Fair Trade is really about making changes to conventional trade, which frequently fails to deliver on promises of sustainable livelihoods and opportunities for people in the poorest countries in the world.
Poverty and hardship limit people’s choices while market forces tend to further marginalise and exclude them. This makes them vulnerable to exploitation, whether as farmers and artisans, or as hired workers within larger businesses.
That two billion of our fellow citizens survive on less than $2 per day, despite working extremely hard, suggests that there is indeed a problem.
Fair Trade seeks to change the terms of trade for the products we buy - to ensure the farmers and artisans behind those products get a better deal. Most often this is understood to mean ensuring better prices for producers, but it often also includes longer-term and more meaningful trading relationships.
One Size Fits All?
How this is done varies widely - how people practice Fair Trade is largely determined by how they understand the problems it's meant to address.
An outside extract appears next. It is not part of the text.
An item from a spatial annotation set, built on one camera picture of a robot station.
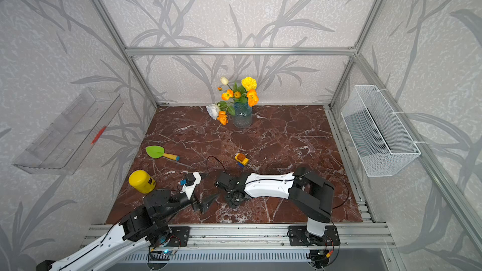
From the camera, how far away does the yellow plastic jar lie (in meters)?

For instance, TransFair Canada manages the Canadian side of an international system that sets standards defining what Fair Trade products are, and provides Canadians with a way to know whether those standards have been met. The intent is to both bring clarity about Fair Trade and instill confidence in the public that it is not about empty promises.
However, neither TransFair Canada nor the international system it represents invented Fair Trade, nor are its standards the only way it should be understood. Even companies who meet our standards and whose products carry our certification mark often approach Fair Trade differently, and it's up to you as an individual to decide which approach makes the most sense to you.
Ultimately, Fair Trade appeals to our sense of fairness and common decency, and applies those values to the marketplace. It allows us to make a positive difference in the world just by the products we choose to buy.
A much larger community
Beyond certification bodies like TransFair, producers, and the companies that sell their products, there is a much larger Fair Trade community. This community certainly includes all of these actors, but it also includes individual citizens, schools, academics, unions, activists, religious organizations, and more, all unified in their desire to make the world a better place and all bringing their own ideas and perspectives to the table.
To reflect this diversity, this website is meant to do two things. First, it's meant to explain what Fair Trade Certification is and what TransFair Canada does. Second, it's meant to provide a platform for people (including you) to have their voices heard and to participate in a broad conversation about Fair Trade and how we can make it better.